START COLLECTED MATERIAL

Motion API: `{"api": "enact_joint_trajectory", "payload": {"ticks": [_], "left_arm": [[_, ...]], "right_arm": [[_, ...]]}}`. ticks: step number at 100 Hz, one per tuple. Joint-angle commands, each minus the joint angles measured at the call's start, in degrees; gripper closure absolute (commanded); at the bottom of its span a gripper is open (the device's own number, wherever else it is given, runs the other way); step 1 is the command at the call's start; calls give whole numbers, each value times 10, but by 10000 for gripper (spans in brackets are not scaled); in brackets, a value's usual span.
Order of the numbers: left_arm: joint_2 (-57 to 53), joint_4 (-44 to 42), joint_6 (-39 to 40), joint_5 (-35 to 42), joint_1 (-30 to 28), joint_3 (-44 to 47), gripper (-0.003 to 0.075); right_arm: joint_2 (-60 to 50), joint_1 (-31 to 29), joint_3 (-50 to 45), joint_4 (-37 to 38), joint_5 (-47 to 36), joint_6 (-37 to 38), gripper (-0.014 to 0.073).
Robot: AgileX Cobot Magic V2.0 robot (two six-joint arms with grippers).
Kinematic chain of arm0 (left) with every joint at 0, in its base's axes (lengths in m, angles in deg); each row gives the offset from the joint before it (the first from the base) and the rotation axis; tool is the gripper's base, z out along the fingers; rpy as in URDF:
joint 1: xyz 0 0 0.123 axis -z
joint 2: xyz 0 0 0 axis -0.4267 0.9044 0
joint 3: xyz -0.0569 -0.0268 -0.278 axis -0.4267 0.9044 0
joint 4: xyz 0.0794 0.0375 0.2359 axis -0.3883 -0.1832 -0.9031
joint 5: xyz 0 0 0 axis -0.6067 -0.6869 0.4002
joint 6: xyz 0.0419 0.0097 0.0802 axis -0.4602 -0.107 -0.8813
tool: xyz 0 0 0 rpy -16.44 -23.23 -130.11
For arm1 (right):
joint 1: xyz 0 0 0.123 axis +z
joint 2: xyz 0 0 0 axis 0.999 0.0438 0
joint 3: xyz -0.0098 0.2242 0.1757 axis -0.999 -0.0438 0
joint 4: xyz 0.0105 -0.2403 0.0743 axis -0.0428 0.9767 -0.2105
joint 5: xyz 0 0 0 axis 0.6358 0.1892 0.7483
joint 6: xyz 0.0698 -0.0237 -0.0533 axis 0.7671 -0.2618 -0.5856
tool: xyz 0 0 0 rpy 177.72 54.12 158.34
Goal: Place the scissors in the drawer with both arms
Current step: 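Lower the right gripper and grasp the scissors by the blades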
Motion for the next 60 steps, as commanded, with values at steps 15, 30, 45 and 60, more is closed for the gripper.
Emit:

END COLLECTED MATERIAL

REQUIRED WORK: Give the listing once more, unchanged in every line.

OUTPUT OF THE TASK:
Motion API: `{"api": "enact_joint_trajectory", "payload": {"ticks": [_], "left_arm": [[_, ...]], "right_arm": [[_, ...]]}}`. ticks: step number at 100 Hz, one per tuple. Joint-angle commands, each minus the joint angles measured at the call's start, in degrees; gripper closure absolute (commanded); at the bottom of its span a gripper is open (the device's own number, wherever else it is given, runs the other way); step 1 is the command at the call's start; calls give whole numbers, each value times 10, but by 10000 for gripper (spans in brackets are not scaled); in brackets, a value's usual span.
Order of the numbers: left_arm: joint_2 (-57 to 53), joint_4 (-44 to 42), joint_6 (-39 to 40), joint_5 (-35 to 42), joint_1 (-30 to 28), joint_3 (-44 to 47), gripper (-0.003 to 0.075); right_arm: joint_2 (-60 to 50), joint_1 (-31 to 29), joint_3 (-50 to 45), joint_4 (-37 to 38), joint_5 (-47 to 36), joint_6 (-37 to 38), gripper (-0.014 to 0.073).
Robot: AgileX Cobot Magic V2.0 robot (two six-joint arms with grippers).
Kinematic chain of arm0 (left) with every joint at 0, in its base's axes (lengths in m, angles in deg); each row gives the offset from the joint before it (the first from the base) and the rotation axis; tool is the gripper's base, z out along the fingers; rpy as in URDF:
joint 1: xyz 0 0 0.123 axis -z
joint 2: xyz 0 0 0 axis -0.4267 0.9044 0
joint 3: xyz -0.0569 -0.0268 -0.278 axis -0.4267 0.9044 0
joint 4: xyz 0.0794 0.0375 0.2359 axis -0.3883 -0.1832 -0.9031
joint 5: xyz 0 0 0 axis -0.6067 -0.6869 0.4002
joint 6: xyz 0.0419 0.0097 0.0802 axis -0.4602 -0.107 -0.8813
tool: xyz 0 0 0 rpy -16.44 -23.23 -130.11
For arm1 (right):
joint 1: xyz 0 0 0.123 axis +z
joint 2: xyz 0 0 0 axis 0.999 0.0438 0
joint 3: xyz -0.0098 0.2242 0.1757 axis -0.999 -0.0438 0
joint 4: xyz 0.0105 -0.2403 0.0743 axis -0.0428 0.9767 -0.2105
joint 5: xyz 0 0 0 axis 0.6358 0.1892 0.7483
joint 6: xyz 0.0698 -0.0237 -0.0533 axis 0.7671 -0.2618 -0.5856
tool: xyz 0 0 0 rpy 177.72 54.12 158.34
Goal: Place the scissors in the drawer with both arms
Current step: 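Lower the right gripper and grasp the scissors by the blades
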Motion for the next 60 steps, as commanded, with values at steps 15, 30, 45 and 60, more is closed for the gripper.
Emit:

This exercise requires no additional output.